Trying to pick winning strategies out of this mess of pottage is a challenge in its own right. As we’ve previously seen William Schwert has demonstrated, at least partially, that as soon as any anomaly gets a significant following it tends to vanish, probably because of investors attempts to pre-empt it. In essence, some investors slightly loosen their buying criteria to get ahead of the pack, which results in buying or selling pressure in the opposite direction to that predicted and the anomaly dissolves in noise.
Because of this problem a number of researchers have wondered whether an old-fashioned diversification strategy across anomalies or some kind of backward looking anomaly timing algorithm might generate better and more reliable results. The results appear to suggest that they do, although what happens when investors try to implement these strategies is anyone’s guess.
Diversifying Anomalies
In Diversification Across Characteristics the researcher, Eric Hjalmarsson, has looked at what the effects would be of equal weight diversification across a range of anomalies and has found that the net result is significantly more profitable than a single characteristic portfolio. He looked at short and long term reversals, medium term momentum, book to market ratios, cashflow price ratio, earnings price ratio and corporation size.
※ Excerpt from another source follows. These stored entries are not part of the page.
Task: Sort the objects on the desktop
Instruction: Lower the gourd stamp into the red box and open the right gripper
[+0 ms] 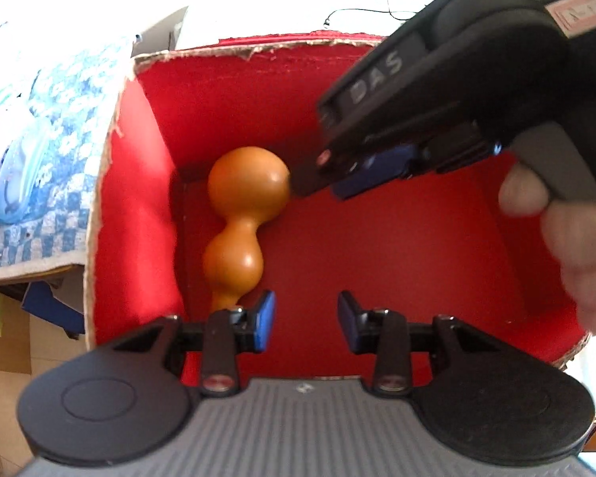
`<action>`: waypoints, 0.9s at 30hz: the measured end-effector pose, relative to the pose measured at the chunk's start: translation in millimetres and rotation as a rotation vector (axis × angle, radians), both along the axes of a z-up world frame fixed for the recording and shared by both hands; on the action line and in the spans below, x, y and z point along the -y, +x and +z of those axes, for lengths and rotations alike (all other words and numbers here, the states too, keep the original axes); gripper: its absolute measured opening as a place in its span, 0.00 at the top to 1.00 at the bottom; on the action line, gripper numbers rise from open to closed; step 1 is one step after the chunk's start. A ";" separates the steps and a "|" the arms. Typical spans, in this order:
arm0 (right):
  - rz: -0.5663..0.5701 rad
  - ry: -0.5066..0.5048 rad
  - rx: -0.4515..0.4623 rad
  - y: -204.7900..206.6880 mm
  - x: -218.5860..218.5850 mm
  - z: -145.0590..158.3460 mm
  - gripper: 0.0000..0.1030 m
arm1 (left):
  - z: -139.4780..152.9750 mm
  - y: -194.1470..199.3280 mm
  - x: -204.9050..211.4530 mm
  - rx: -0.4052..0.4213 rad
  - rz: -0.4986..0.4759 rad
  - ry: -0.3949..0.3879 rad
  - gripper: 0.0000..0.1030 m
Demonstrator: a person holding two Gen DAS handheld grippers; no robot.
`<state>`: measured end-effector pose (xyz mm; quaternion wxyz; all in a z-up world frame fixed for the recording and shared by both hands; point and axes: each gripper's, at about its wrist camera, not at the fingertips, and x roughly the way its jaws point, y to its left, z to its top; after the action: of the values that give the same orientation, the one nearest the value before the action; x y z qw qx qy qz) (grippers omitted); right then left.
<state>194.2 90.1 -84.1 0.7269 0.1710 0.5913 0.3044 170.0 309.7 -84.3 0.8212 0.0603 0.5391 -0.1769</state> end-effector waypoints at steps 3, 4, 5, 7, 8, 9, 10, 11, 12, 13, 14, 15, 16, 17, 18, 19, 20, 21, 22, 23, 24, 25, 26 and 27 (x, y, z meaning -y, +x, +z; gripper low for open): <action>-0.056 -0.076 0.044 -1.9 18.3 12.1 0.70 | -0.5 4.5 0.0 -0.005 0.005 -0.006 0.62; -0.085 -0.088 0.042 -0.3 23.8 14.7 0.70 | -0.6 6.0 0.3 -0.006 0.007 -0.005 0.62; -0.116 -0.099 0.039 3.4 26.8 16.6 0.71 | -0.7 7.7 0.8 -0.007 0.010 -0.003 0.62; -0.155 -0.138 0.040 12.1 27.8 11.1 0.71 | -0.8 10.8 1.4 -0.007 0.015 -0.002 0.62; -0.161 -0.149 0.033 15.1 28.0 6.2 0.72 | -0.9 12.5 1.7 -0.008 0.019 -0.001 0.61; -0.164 -0.150 0.017 18.1 25.8 1.4 0.73 | -0.9 14.2 2.2 -0.009 0.024 0.000 0.61; -0.163 -0.134 -0.003 20.6 21.4 -2.5 0.73 | -0.9 15.9 2.5 -0.009 0.028 0.000 0.61; -0.151 -0.103 -0.021 21.0 20.4 -6.7 0.73 | -1.1 17.6 2.7 -0.007 0.032 0.002 0.71; -0.135 -0.071 -0.040 20.8 19.1 -10.8 0.73 | -1.6 19.2 3.6 -0.003 0.035 0.014 0.72; -0.123 -0.050 -0.053 20.0 17.2 -13.7 0.73 | -1.8 20.9 4.6 -0.003 0.037 0.022 0.74; -0.109 -0.029 -0.054 19.1 14.1 -15.1 0.73 | -1.9 22.4 5.5 -0.004 0.036 0.026 0.72; -0.091 -0.009 -0.047 18.7 10.6 -15.8 0.72 | -1.7 23.9 6.0 -0.001 0.038 0.026 0.71; -0.074 -0.008 -0.035 17.9 5.2 -15.9 0.72 | -1.3 25.7 5.9 0.000 0.041 0.020 0.66; -0.052 -0.023 -0.017 16.6 -2.9 -14.5 0.71 | -1.0 27.8 6.0 -0.001 0.043 0.015 0.64; -0.034 -0.037 0.000 16.4 -5.4 -14.1 0.71 | -0.7 30.0 6.4 -0.003 0.046 0.012 0.64; -0.024 -0.047 0.014 17.3 -7.9 -12.2 0.71 | -0.5 32.0 7.1 -0.004 0.048 0.011 0.63; -0.025 -0.049 0.019 17.1 -8.4 -11.7 0.71 | -0.2 34.1 7.8 -0.004 0.052 0.010 0.62; -0.033 -0.048 0.019 16.9 -9.5 -10.5 0.70 | 0.2 36.3 8.7 -0.006 0.056 0.008 0.60; -0.042 -0.043 0.018 16.0 -6.5 -8.9 0.70 | 0.7 38.6 9.6 -0.008 0.059 0.005 0.57; -0.045 -0.040 0.019 15.0 -3.3 -7.1 0.70 | 1.4 41.1 10.4 -0.011 0.062 0.000 0.54; -0.048 -0.039 0.023 14.2 -0.1 -4.2 0.70 | 2.0 43.7 11.2 -0.013 0.065 -0.005 0.53; -0.053 -0.043 0.027 13.4 0.6 0.5 0.70 | 2.4 46.6 12.0 -0.016 0.069 -0.009 0.51; -0.059 -0.046 0.030 12.4 0.1 2.8 0.70 | 2.6 49.4 13.0 -0.019 0.073 -0.009 0.51; -0.064 -0.047 0.031 13.2 -4.2 4.1 0.70 | 2.8 52.1 14.3 -0.021 0.075 -0.007 0.51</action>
<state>207.4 94.3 -80.0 0.7492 0.1680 0.5813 0.2694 222.1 295.5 -81.5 0.8218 0.0353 0.5490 -0.1486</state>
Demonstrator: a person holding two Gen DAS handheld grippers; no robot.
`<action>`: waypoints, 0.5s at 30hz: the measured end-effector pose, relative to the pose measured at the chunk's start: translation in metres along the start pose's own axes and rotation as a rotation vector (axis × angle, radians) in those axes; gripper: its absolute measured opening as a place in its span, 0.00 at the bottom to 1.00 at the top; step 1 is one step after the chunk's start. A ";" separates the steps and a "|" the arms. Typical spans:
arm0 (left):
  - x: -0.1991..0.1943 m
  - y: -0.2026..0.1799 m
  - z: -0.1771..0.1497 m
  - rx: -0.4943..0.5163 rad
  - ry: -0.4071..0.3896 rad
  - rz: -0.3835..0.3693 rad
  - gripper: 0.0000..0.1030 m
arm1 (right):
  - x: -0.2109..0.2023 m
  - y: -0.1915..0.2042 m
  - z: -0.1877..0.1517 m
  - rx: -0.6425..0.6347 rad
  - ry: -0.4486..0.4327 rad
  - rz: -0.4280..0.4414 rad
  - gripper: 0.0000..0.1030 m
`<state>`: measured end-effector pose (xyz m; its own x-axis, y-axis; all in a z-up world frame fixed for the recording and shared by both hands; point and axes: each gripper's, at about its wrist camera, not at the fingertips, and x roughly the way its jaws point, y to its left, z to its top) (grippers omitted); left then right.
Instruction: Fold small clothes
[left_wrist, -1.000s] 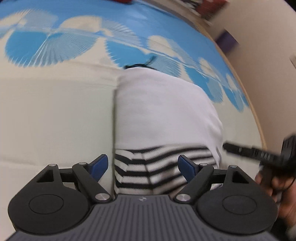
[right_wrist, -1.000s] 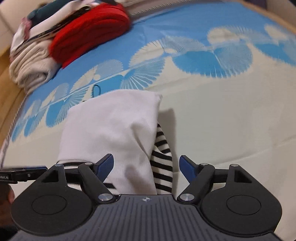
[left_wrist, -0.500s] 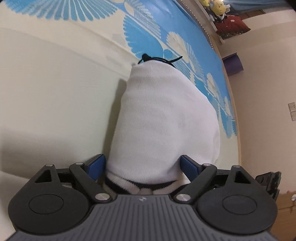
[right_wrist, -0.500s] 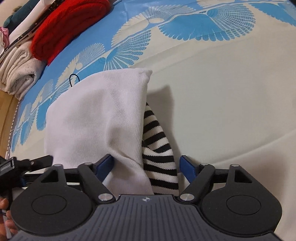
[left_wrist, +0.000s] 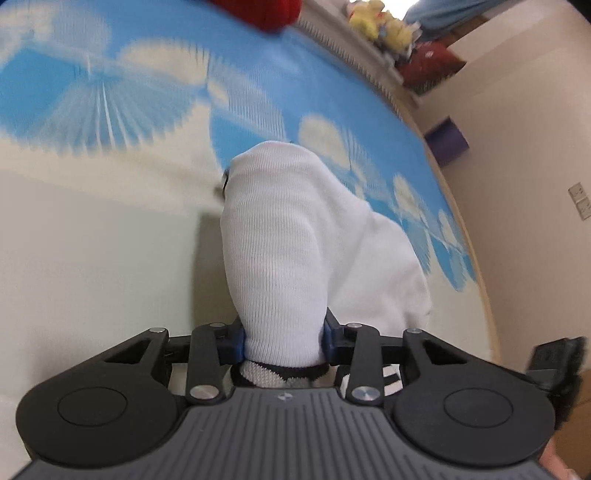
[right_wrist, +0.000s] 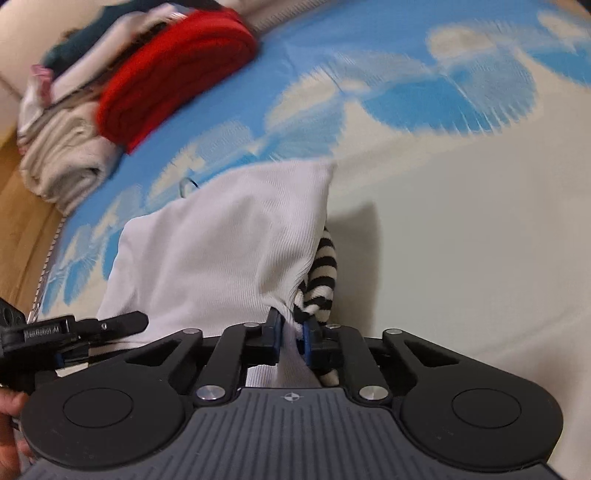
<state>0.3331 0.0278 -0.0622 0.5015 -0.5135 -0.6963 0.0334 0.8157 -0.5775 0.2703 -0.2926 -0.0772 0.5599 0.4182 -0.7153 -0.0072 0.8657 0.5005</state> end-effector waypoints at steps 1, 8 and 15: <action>-0.008 -0.001 0.003 0.014 -0.030 0.009 0.40 | -0.002 0.005 0.001 -0.015 -0.026 0.016 0.08; -0.049 0.004 0.023 0.058 -0.186 0.092 0.60 | -0.002 0.046 0.009 -0.094 -0.169 0.063 0.06; -0.064 0.030 0.023 0.001 -0.131 0.156 0.61 | 0.020 0.053 0.012 -0.105 -0.116 -0.042 0.24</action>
<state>0.3217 0.0914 -0.0255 0.6089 -0.3416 -0.7160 -0.0527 0.8831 -0.4662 0.2909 -0.2412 -0.0590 0.6534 0.3520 -0.6702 -0.0653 0.9082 0.4133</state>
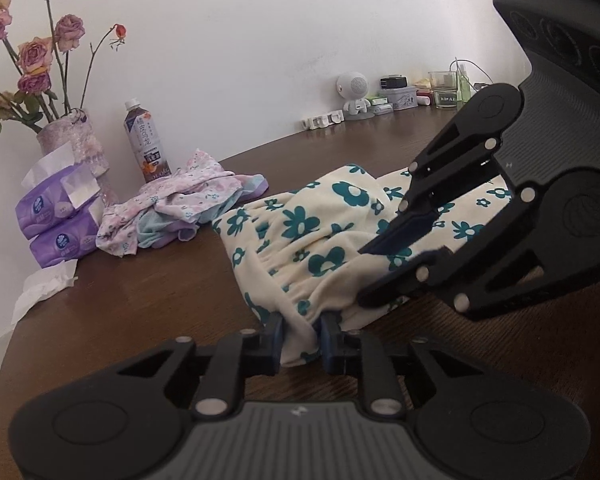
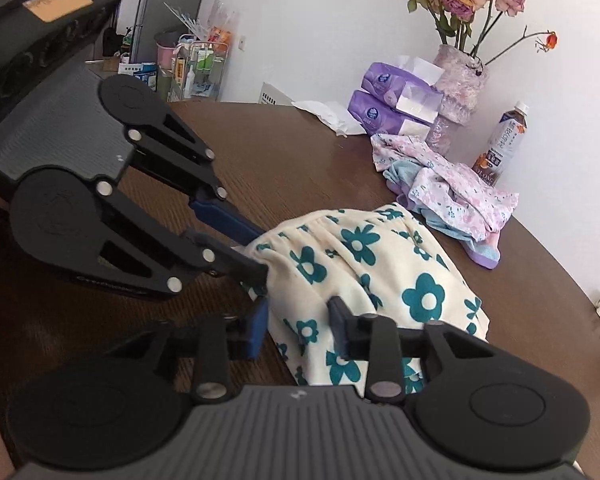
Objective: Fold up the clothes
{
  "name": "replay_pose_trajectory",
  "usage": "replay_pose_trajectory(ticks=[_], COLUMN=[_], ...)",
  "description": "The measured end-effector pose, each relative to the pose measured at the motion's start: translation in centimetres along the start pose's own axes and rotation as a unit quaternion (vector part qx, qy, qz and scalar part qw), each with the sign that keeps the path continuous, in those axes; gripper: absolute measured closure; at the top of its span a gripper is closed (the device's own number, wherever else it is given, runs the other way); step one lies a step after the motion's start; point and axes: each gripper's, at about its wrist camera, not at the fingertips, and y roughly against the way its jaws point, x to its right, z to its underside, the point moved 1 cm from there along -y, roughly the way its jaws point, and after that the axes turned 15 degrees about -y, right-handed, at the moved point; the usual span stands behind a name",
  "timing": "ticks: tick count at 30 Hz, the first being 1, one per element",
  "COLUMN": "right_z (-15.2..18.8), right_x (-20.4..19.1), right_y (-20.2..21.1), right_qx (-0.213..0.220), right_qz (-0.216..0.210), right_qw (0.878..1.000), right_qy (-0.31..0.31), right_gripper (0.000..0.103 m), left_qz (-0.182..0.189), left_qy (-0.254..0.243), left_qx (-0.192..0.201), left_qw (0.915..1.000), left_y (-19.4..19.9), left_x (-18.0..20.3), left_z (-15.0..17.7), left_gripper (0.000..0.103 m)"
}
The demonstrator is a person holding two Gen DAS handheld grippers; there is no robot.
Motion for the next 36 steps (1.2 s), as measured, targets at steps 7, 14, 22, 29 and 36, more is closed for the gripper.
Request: replay_pose_trajectory(ticks=[7,14,22,29,36], right_z=[1.6,2.9,2.7,1.6,2.2], right_x=[1.4,2.9,2.5,0.6,1.8], right_y=[1.0,1.8,2.1,1.0,1.4], right_qx=[-0.002,0.009,0.034,0.044,0.042], right_qz=[0.016,0.038,0.037,0.026,0.057], right_qw=[0.999,0.994,0.988,0.988,0.98], right_qy=[-0.045,-0.105,-0.146,-0.145,-0.186], right_gripper=[0.097,0.1,0.093,0.09,0.101], left_qz=[-0.01,-0.024,-0.037,-0.042,-0.033], left_qy=[0.042,0.054,0.086,0.114,0.145], left_qx=[-0.005,-0.013,-0.013,-0.013,-0.008], left_qw=[0.9991,0.9982,0.9956,0.9925,0.9888], left_y=[0.0,0.2,0.2,0.5,0.5], left_x=[0.0,0.6,0.3,0.3,0.0], left_z=[0.3,0.0,0.0,0.0,0.2], left_gripper=[0.088,0.073,0.088,0.086,0.082])
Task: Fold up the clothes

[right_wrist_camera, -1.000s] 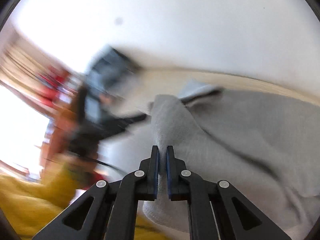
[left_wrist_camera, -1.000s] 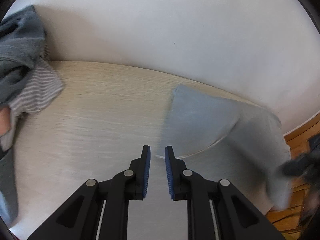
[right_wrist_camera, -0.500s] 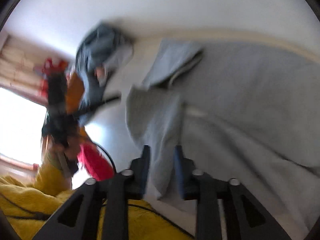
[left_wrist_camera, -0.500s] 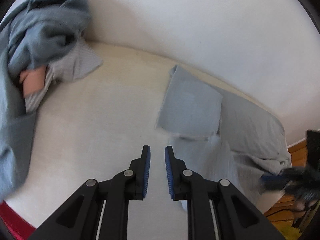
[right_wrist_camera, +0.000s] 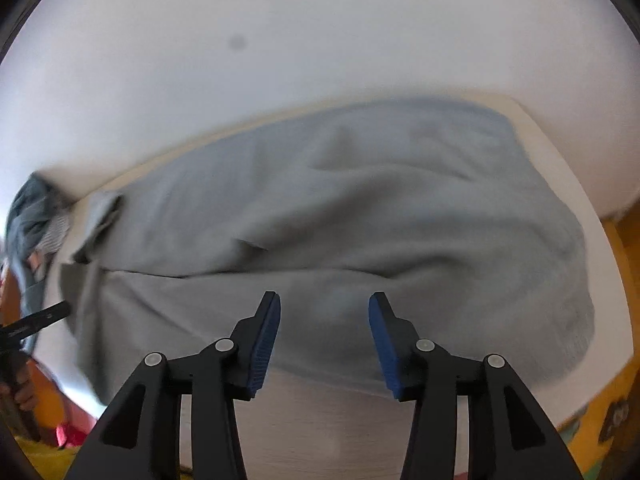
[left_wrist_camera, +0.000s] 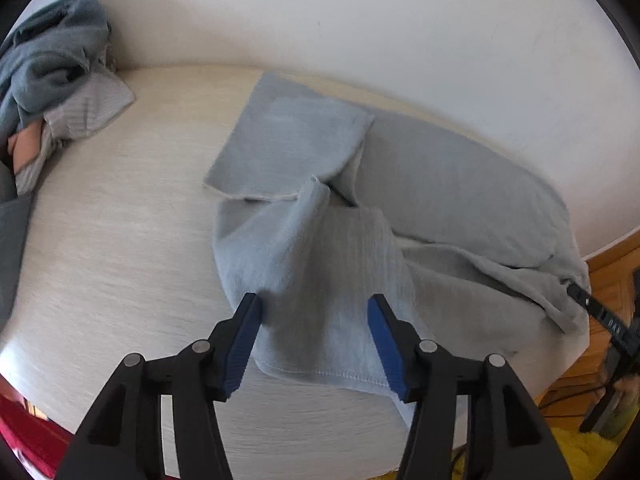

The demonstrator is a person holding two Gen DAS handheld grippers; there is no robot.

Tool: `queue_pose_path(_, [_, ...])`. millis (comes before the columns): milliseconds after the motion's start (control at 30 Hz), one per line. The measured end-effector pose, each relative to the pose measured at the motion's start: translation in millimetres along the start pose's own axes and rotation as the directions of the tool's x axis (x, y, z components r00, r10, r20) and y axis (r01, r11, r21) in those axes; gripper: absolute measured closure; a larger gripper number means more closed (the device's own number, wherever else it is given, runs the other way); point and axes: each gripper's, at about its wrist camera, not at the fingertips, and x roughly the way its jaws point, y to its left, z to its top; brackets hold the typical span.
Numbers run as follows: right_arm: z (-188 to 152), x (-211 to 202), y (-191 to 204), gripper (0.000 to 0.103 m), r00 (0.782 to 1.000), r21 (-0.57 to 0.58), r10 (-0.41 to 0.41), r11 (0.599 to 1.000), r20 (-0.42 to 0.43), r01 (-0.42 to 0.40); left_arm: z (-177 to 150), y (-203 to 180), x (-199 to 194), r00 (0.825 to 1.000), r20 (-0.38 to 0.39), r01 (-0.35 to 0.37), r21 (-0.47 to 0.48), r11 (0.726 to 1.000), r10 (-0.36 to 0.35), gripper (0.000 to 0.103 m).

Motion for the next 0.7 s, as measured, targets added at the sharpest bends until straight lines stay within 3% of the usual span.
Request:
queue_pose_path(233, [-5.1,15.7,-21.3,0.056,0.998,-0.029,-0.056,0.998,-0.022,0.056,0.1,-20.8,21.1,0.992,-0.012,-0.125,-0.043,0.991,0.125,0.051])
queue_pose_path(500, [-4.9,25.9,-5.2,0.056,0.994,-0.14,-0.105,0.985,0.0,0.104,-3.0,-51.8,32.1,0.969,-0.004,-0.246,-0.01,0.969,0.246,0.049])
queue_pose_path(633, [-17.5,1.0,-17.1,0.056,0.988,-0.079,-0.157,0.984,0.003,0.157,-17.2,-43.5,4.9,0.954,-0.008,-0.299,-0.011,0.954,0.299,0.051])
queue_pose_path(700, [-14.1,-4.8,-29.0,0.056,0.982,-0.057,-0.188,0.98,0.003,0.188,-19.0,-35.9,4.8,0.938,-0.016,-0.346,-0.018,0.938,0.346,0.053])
Implementing a long-short portfolio with equal weights across all characteristics and back-testing to 1951 this strongly outperformed most of the individual characteristic portfolios over all time periods. Notably, over the last ten years of dismal market performance, this strategy still worked well even though many of the individual portfolios didn’t. Many, although not all, of the selected characteristics are weakly correlated – the exception being the three valuation ratios, which are negative correlated with short-term reversals and only weakly correlated with momentum.
Overall it looks like the combined benefits of exploiting these pricing anomalies, combined with the diversification benefits of using multiple, often uncorrelated characteristics, generates a significant overall benefit for investors. Whether this would hold going forward, though, is another matter as frequently strategies that work well in backtesting fail going forward.
Data Snooping
This failure isn’t simply a question of investors trying to exploit an anomaly and destroying it, it’s also often caused by a illusion of the data set which researchers fail to guard against known as data snooping bias. The problem is that in any large data set there will be any number of correlations which are statistically significant but also entirely random. A statistical significance test is actually a probability that an apparently significant finding arose purely by chance – and in a large data set you have to deal with the realistic chances that you might happen upon one of these.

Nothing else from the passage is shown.